• _Information provided_
========

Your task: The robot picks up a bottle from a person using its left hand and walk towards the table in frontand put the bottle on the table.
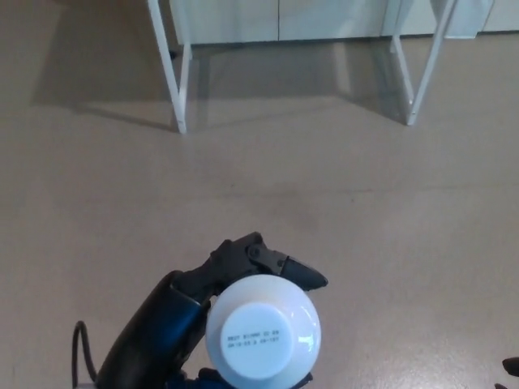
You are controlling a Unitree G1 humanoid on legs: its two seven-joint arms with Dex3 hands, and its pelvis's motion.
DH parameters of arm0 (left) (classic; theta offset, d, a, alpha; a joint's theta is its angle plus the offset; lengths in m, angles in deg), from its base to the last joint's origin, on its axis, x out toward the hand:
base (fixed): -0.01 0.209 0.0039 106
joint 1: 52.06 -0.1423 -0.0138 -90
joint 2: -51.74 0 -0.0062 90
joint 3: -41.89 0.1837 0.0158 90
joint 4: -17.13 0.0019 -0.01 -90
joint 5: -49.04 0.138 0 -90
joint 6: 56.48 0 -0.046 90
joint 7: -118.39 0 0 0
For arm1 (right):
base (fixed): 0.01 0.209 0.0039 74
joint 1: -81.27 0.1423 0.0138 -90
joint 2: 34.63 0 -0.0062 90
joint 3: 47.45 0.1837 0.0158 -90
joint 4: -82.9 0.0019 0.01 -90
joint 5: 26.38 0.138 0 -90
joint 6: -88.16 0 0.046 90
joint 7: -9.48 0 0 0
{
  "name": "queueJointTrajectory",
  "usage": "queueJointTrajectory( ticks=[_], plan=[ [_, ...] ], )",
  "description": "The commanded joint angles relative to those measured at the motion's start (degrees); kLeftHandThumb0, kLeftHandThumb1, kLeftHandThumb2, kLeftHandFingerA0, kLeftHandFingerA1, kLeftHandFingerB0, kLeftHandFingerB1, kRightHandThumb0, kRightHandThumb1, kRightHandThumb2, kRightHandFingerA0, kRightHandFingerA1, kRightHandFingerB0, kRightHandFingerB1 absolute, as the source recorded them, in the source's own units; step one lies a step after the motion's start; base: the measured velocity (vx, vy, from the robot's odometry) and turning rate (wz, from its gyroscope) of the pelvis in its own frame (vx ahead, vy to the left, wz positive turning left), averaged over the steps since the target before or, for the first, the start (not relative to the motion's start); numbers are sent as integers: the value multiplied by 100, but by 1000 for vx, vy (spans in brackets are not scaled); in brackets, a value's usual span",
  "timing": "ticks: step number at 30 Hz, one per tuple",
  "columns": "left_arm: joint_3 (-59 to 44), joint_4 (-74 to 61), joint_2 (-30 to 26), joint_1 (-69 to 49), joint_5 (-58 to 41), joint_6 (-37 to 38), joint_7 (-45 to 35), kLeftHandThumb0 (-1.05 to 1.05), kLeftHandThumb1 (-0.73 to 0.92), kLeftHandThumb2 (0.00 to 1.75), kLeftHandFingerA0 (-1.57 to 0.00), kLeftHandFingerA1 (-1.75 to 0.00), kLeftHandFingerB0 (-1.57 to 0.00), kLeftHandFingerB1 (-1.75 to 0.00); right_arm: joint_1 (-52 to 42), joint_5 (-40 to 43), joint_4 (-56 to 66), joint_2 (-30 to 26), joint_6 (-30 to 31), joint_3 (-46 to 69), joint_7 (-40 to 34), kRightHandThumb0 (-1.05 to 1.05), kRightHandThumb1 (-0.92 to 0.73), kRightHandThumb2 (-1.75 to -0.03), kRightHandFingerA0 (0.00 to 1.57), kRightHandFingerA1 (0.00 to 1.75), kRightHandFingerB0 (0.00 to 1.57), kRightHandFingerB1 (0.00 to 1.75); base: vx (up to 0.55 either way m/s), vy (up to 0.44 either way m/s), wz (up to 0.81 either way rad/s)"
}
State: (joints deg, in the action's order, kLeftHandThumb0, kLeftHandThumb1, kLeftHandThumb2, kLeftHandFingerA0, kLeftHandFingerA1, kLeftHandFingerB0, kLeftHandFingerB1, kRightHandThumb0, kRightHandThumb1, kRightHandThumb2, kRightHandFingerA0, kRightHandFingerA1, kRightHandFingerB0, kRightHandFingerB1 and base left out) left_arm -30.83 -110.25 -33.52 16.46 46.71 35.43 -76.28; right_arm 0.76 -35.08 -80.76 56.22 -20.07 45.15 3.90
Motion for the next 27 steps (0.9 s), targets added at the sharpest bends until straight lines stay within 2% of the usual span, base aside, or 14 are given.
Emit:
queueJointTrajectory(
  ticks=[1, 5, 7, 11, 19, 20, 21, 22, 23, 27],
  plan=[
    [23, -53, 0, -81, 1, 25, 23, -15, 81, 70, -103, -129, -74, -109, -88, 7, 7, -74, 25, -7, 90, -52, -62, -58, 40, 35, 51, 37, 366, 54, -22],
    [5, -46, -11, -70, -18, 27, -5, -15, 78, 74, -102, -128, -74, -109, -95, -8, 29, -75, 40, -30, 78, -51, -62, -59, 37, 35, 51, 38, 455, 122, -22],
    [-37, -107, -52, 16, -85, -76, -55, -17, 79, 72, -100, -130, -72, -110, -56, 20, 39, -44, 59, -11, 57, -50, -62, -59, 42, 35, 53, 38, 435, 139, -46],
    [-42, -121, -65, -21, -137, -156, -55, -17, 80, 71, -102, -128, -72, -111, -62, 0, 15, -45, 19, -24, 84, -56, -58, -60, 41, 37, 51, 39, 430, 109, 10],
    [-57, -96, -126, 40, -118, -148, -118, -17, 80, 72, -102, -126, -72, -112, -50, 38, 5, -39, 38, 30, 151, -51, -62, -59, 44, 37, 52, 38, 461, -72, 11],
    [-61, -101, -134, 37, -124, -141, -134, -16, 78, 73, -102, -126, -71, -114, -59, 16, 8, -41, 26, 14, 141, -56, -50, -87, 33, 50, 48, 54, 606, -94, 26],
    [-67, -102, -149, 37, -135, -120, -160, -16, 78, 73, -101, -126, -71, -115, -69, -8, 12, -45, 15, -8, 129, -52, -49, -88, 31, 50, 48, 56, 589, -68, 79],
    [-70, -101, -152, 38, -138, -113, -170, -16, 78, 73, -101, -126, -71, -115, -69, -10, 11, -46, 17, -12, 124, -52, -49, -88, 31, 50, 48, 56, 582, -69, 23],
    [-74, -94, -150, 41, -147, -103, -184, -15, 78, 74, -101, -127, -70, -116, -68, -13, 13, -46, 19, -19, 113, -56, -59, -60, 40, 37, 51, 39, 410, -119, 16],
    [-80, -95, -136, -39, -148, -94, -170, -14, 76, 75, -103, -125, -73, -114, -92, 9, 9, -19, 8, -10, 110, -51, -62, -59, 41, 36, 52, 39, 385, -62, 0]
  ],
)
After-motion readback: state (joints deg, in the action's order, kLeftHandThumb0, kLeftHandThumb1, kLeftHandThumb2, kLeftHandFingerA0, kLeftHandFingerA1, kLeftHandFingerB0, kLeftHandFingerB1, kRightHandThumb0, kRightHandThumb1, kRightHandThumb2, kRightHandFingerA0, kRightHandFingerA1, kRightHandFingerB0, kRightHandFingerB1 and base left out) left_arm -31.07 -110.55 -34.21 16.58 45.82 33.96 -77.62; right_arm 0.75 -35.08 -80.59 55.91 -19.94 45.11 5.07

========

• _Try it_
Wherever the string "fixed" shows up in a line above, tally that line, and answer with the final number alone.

• _Task response_
2